> [EXERCISE DESCRIPTION]: Extract exactly the lines from the top of the records through the line containing "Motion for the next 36", and keep pictures out of the copy.

> [DATA PROVIDED]:
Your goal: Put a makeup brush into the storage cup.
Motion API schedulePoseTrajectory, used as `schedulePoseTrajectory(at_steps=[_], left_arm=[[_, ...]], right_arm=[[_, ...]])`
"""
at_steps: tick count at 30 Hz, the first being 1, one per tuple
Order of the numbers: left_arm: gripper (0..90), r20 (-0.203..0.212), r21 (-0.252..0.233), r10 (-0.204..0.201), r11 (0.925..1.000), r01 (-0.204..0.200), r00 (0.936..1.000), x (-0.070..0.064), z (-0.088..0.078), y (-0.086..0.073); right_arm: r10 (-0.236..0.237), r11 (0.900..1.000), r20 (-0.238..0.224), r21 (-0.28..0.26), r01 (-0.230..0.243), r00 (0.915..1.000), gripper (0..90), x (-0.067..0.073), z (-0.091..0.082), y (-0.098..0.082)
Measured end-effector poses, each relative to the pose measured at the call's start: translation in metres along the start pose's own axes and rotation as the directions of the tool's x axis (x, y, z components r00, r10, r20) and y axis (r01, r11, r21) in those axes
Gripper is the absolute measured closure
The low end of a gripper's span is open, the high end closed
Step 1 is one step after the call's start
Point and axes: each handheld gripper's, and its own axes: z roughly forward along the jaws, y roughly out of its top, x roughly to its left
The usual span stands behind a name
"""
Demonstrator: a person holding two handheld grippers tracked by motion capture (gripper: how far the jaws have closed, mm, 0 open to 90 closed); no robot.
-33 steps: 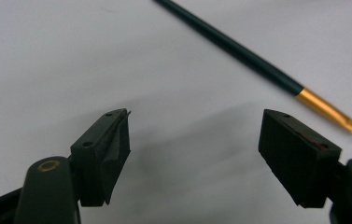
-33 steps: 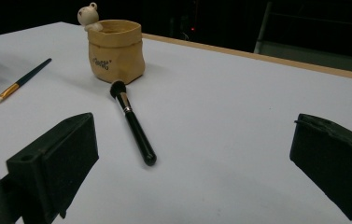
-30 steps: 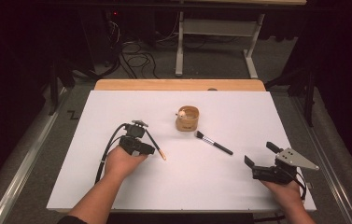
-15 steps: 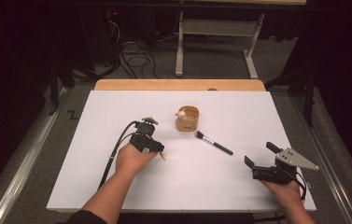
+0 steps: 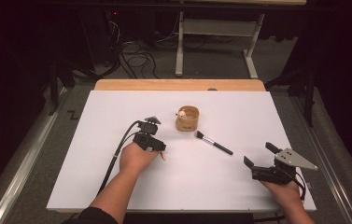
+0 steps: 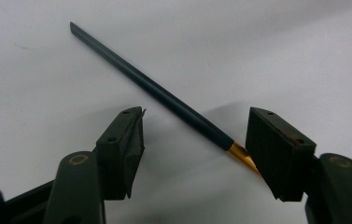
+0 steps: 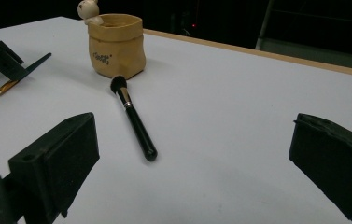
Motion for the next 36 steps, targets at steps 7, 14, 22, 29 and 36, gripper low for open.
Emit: schedulePoseTrajectory(at_steps=[7,14,22,29,36], left_arm=[[40.8,-0.007,0.011,-0.002,0.9999,0.002,1.0000,-0.0012,0.0007,0.0011],[44.8,-0.007,0.025,-0.002,0.9997,0.002,1.0000,0.0003,0.0008,0.0017],[62.1,-0.044,0.027,0.003,0.9996,-0.002,0.9990,0.0021,-0.0007,0.0015],[77.0,-0.064,0.030,0.024,0.9993,-0.022,0.9977,0.0011,-0.0016,0.0003],[81.9,-0.074,0.020,0.044,0.9989,-0.042,0.9963,0.0003,-0.0020,-0.0010]], right_arm=[[-0.004,1.000,0.001,0.001,0.004,1.0000,1.9,-0.0004,0.0001,-0.0002],[-0.003,1.000,0.003,0.003,0.003,1.0000,1.9,-0.0003,-0.0002,-0.0002],[-0.004,1.000,0.003,0.002,0.004,1.0000,1.9,-0.0007,0.0001,-0.0002],[-0.004,1.000,0.003,0.003,0.004,1.0000,2.0,-0.0009,0.0002,-0.0003],[-0.003,1.000,0.004,0.002,0.003,1.0000,2.0,-0.0011,0.0000,-0.0003]])
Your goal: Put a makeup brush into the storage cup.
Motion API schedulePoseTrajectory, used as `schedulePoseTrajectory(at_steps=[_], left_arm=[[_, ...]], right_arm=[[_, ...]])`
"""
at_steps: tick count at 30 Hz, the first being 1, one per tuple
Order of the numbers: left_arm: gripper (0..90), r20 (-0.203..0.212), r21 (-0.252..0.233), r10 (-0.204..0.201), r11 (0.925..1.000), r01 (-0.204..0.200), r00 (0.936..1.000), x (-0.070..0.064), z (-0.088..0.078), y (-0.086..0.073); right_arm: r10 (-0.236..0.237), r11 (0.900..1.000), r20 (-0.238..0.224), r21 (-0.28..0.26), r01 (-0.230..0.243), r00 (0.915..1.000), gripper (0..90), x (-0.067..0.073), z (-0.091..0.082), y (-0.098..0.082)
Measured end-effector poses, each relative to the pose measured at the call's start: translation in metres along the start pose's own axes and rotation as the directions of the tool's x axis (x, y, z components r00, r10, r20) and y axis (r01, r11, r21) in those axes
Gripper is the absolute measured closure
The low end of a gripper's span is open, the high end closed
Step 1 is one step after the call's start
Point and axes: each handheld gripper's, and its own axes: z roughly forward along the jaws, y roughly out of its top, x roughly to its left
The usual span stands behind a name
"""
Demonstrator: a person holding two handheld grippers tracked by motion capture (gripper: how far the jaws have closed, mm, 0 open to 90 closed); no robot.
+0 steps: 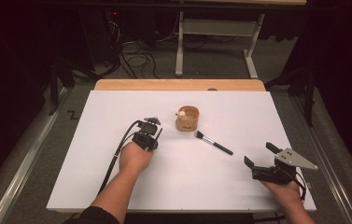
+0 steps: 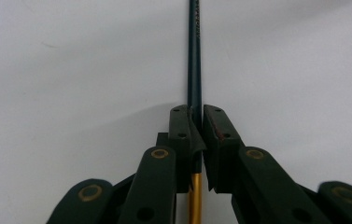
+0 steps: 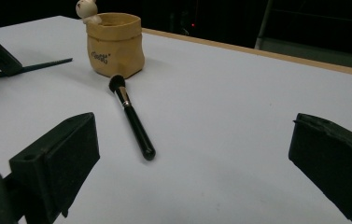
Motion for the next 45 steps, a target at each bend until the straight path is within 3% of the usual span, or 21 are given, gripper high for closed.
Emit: schedulePoseTrajectory(at_steps=[28,34,45], left_arm=[[82.5,0.009,-0.011,0.052,0.9986,-0.052,0.9986,0.0015,-0.0013,-0.0015],[82.6,0.014,-0.014,0.089,0.9959,-0.089,0.9959,0.0020,-0.0024,-0.0028],[82.6,0.010,-0.023,0.107,0.9940,-0.107,0.9942,0.0017,-0.0038,-0.0033]], right_arm=[[0.004,1.000,0.000,0.002,-0.004,1.0000,2.0,0.0000,-0.0001,-0.0002],[0.002,1.000,0.000,0.004,-0.002,1.0000,2.0,0.0000,0.0002,-0.0004],[-0.007,1.000,0.000,0.005,0.007,1.0000,2.0,0.0012,0.0007,-0.0006]])
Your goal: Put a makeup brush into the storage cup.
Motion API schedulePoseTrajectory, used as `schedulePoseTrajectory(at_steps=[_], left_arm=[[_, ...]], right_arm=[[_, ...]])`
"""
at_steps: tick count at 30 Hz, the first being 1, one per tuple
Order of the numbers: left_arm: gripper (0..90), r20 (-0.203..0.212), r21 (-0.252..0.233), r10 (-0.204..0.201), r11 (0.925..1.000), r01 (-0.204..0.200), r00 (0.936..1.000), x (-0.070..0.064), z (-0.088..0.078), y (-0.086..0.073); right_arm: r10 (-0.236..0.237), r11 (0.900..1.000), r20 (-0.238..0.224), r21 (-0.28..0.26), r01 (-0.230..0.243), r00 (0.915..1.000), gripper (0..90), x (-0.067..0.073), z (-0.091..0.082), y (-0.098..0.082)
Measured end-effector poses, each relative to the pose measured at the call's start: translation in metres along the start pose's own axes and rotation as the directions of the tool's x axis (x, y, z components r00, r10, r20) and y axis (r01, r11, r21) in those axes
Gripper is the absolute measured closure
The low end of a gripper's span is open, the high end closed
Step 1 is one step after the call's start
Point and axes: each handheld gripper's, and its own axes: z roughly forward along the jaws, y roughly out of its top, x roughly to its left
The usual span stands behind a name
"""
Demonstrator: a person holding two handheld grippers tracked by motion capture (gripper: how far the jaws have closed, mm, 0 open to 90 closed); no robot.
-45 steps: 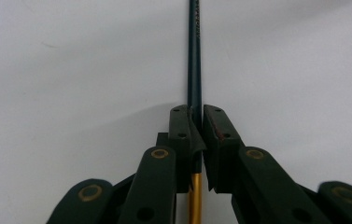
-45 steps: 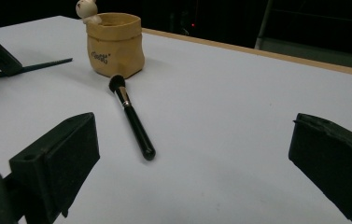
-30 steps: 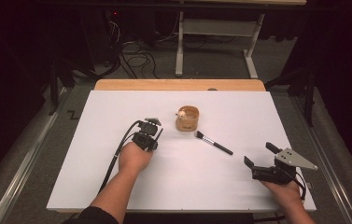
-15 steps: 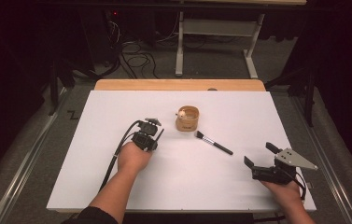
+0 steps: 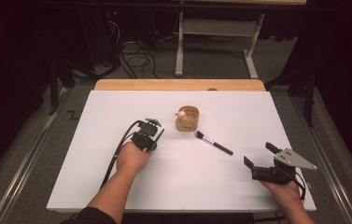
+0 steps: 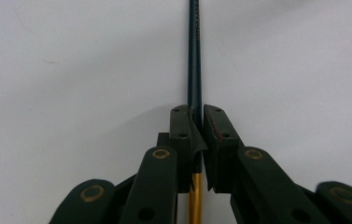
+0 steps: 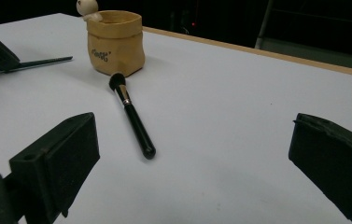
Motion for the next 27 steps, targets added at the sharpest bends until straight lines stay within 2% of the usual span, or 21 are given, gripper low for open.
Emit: schedulePoseTrajectory(at_steps=[18,22,27], left_arm=[[82.6,0.001,0.014,0.014,0.9998,-0.014,0.9999,-0.0020,0.0016,-0.0003],[82.5,0.006,0.019,0.008,0.9998,-0.008,1.0000,-0.0019,0.0024,-0.0004],[82.2,0.032,0.032,-0.016,0.9994,0.015,0.9994,0.0002,0.0029,0.0008]], right_arm=[[-0.003,1.000,0.002,0.002,0.003,1.0000,2.0,-0.0003,0.0002,-0.0002],[-0.003,1.000,0.002,0.001,0.003,1.0000,2.0,-0.0004,0.0002,-0.0002],[0.001,1.000,0.002,0.001,-0.001,1.0000,2.0,-0.0004,-0.0002,-0.0001]])
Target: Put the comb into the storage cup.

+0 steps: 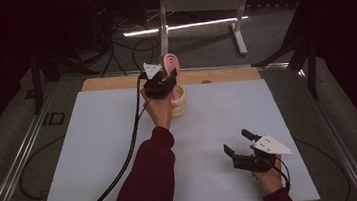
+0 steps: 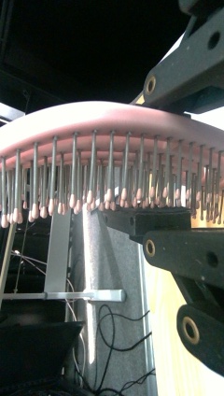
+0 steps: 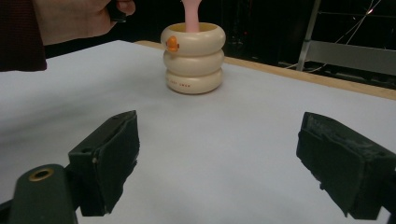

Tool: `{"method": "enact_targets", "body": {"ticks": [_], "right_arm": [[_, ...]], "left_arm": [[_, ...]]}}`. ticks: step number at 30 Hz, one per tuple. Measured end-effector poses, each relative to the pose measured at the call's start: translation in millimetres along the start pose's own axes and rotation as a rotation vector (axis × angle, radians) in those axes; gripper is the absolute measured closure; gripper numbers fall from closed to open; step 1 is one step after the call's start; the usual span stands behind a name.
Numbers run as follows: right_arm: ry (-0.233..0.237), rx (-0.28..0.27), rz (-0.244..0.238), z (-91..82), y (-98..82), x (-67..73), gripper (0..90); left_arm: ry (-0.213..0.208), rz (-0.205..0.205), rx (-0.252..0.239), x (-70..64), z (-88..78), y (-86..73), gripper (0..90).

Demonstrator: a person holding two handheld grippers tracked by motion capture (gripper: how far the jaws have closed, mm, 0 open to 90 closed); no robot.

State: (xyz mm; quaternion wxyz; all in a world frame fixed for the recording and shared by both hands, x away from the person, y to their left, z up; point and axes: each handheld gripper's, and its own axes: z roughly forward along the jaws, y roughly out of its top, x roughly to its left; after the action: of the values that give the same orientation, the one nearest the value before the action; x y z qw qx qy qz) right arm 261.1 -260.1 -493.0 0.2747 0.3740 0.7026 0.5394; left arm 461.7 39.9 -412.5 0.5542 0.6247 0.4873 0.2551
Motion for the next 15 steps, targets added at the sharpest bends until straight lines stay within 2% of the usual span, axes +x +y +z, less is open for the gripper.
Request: {"method": "enact_targets", "body": {"ticks": [4, 7, 15], "right_arm": [[0.003, -0.001, -0.001, -0.1, 0.2, 0.3, 13.2], [0.002, -0.001, -0.001, -0.1, 0.2, 0.7, 13.3], [0.006, 0.0, -0.003, 0.6, -0.1, 1.0, 13.3]], "left_arm": [[0.003, 0.0, 0.001, 1.0, -0.2, -1.6, 63.7], [0.01, -0.02, -0.013, 5.8, -2.0, -4.7, 63.7], [0.019, -0.05, 0.007, 14.8, -1.0, -15.1, 63.9]]}}
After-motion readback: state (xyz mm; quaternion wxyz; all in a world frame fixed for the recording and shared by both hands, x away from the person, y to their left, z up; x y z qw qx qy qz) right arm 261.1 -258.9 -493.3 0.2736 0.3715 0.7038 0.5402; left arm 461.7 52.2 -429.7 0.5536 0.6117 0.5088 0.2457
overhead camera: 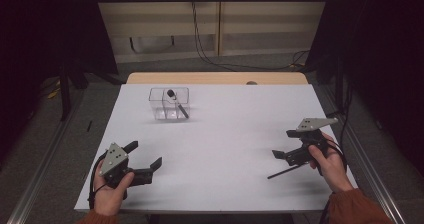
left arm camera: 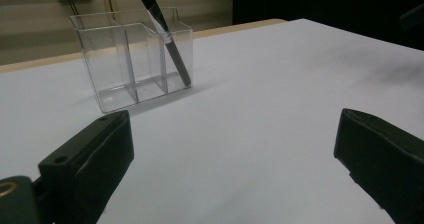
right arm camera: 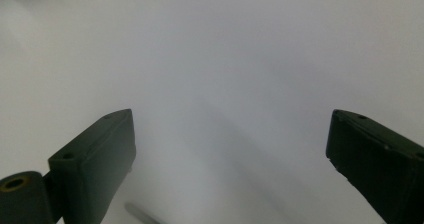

> [WRITTEN RESPONSE]:
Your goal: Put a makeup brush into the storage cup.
Motion API schedulePoseTrajectory, used as `schedulePoseTrajectory(at_steps=[_], left_arm=[[_, ...]], right_arm=[[_, ...]])`
"""
at_steps: tick count at 30 Hz, the first being 1, one per tuple
Order of the numbers: left_arm: gripper (0..90), r20 (-0.203..0.212), r21 (-0.252..0.233), r10 (-0.204..0.201), r11 (0.925..1.000), r01 (-0.204..0.200), r00 (0.936..1.000), x (-0.070..0.064), z (-0.088..0.078), y (-0.086..0.073); right_arm: r10 (-0.236..0.237), r11 (0.900..1.000), r20 (-0.238..0.224), r21 (-0.28..0.26), r01 (-0.230..0.243), r00 (0.915..1.000), gripper (0..90), x (-0.067..0.073), z (-0.091..0.082), y (-0.098..0.082)
Measured end-effector poses, each relative to the pose measured at the call's start: translation in metres along the start pose's own axes and rotation as the directions of the tool's x axis (x, y, z components r00, r10, r20) and y axis (r01, r11, r21) in those axes
Gripper is the absolute measured closure
The low end of a gripper's span is open, the high end closed
Step 1 is one step after the call's start
Point and axes: each handheld gripper's, and its own axes: z roughly forward along the jaws, y roughly out of its top, x roughly to its left
The usual span stands behind a name
"""
Demonstrator: a person holding two handheld grippers tracked by motion capture (gripper: how far the jaws have closed, mm, 0 open to 90 closed); no robot.
-33 steps: 
-33 steps: 
-30 steps: 
-15 steps: 
+0 steps: 
+0 steps: 
+0 steps: 
Motion for the next 36 steps, targets at steps 7, 14, 22, 29 and 36, gripper low for open.

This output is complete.